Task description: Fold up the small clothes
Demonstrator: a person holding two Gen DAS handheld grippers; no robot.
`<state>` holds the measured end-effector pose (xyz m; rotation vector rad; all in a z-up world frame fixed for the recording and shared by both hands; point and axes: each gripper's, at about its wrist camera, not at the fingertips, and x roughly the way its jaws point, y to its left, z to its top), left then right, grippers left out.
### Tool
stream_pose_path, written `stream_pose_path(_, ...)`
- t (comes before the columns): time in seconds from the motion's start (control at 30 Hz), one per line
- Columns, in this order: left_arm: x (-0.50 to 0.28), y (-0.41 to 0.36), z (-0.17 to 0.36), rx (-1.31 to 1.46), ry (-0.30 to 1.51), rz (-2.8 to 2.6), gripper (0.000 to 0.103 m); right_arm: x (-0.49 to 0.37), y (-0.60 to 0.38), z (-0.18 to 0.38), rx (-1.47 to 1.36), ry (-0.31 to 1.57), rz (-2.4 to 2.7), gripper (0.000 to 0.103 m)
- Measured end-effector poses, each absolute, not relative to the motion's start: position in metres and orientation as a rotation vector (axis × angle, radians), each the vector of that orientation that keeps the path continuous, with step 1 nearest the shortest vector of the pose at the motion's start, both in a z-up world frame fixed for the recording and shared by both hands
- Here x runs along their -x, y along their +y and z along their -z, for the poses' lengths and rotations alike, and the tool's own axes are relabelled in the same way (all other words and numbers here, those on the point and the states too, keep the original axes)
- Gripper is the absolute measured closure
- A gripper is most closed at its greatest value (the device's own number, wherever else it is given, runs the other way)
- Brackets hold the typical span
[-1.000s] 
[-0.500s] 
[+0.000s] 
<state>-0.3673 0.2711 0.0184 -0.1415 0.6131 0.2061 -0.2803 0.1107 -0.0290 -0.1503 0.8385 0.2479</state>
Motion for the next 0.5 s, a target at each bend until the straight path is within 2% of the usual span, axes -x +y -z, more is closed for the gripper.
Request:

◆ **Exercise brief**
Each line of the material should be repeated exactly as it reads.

◆ **Response to this exercise**
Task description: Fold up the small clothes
Demonstrator: a person holding two Gen DAS handheld grippers; no robot.
`<state>` holds the measured end-effector pose (xyz m; rotation vector rad; all in a z-up world frame fixed for the recording and shared by both hands; point and axes: each gripper's, at about its wrist camera, not at the fingertips, and x roughly the way its jaws point, y to its left, z to its top), left then right, grippers left out.
### Tool
stream_pose_path, written `stream_pose_path(_, ...)`
- t (comes before the columns): time in seconds from the motion's start (control at 30 Hz), one per line
- Columns, in this order: left_arm: x (-0.50 to 0.28), y (-0.41 to 0.36), z (-0.17 to 0.36), rx (-1.31 to 1.46), ry (-0.30 to 1.51), rz (-2.8 to 2.6), gripper (0.000 to 0.103 m); right_arm: x (-0.49 to 0.37), y (-0.60 to 0.38), z (-0.18 to 0.38), rx (-1.47 to 1.36), ry (-0.31 to 1.57), rz (-2.4 to 2.7), gripper (0.000 to 0.103 m)
- Measured end-effector poses, each absolute, not relative to the motion's start: position in metres and orientation as a rotation vector (axis × angle, radians), each the vector of that orientation that keeps the path continuous, with step 1 nearest the shortest vector of the pose at the motion's start, both in a z-up world frame fixed for the recording and shared by both hands
- Here x runs along their -x, y along their +y and z along their -z, for the poses' lengths and rotations alike, and the tool's own axes are relabelled in the same way (all other words and numbers here, those on the point and the states too, keep the original axes)
- Gripper is the absolute measured closure
- A gripper is most closed at its greatest value (the device's own number, wherever else it is given, runs the other way)
- Brackets hold the typical span
[-1.000s] 
[-0.500s] 
[+0.000s] 
<state>-0.3673 0.2711 0.0184 -0.1415 0.6131 0.2061 -0.2803 0.1107 -0.0290 -0.1503 0.8385 0.2479</state>
Motion for the next 0.5 s, a target at each bend until the straight path is within 2% of the usual span, axes -x +y -z, more is closed for the gripper.
Request:

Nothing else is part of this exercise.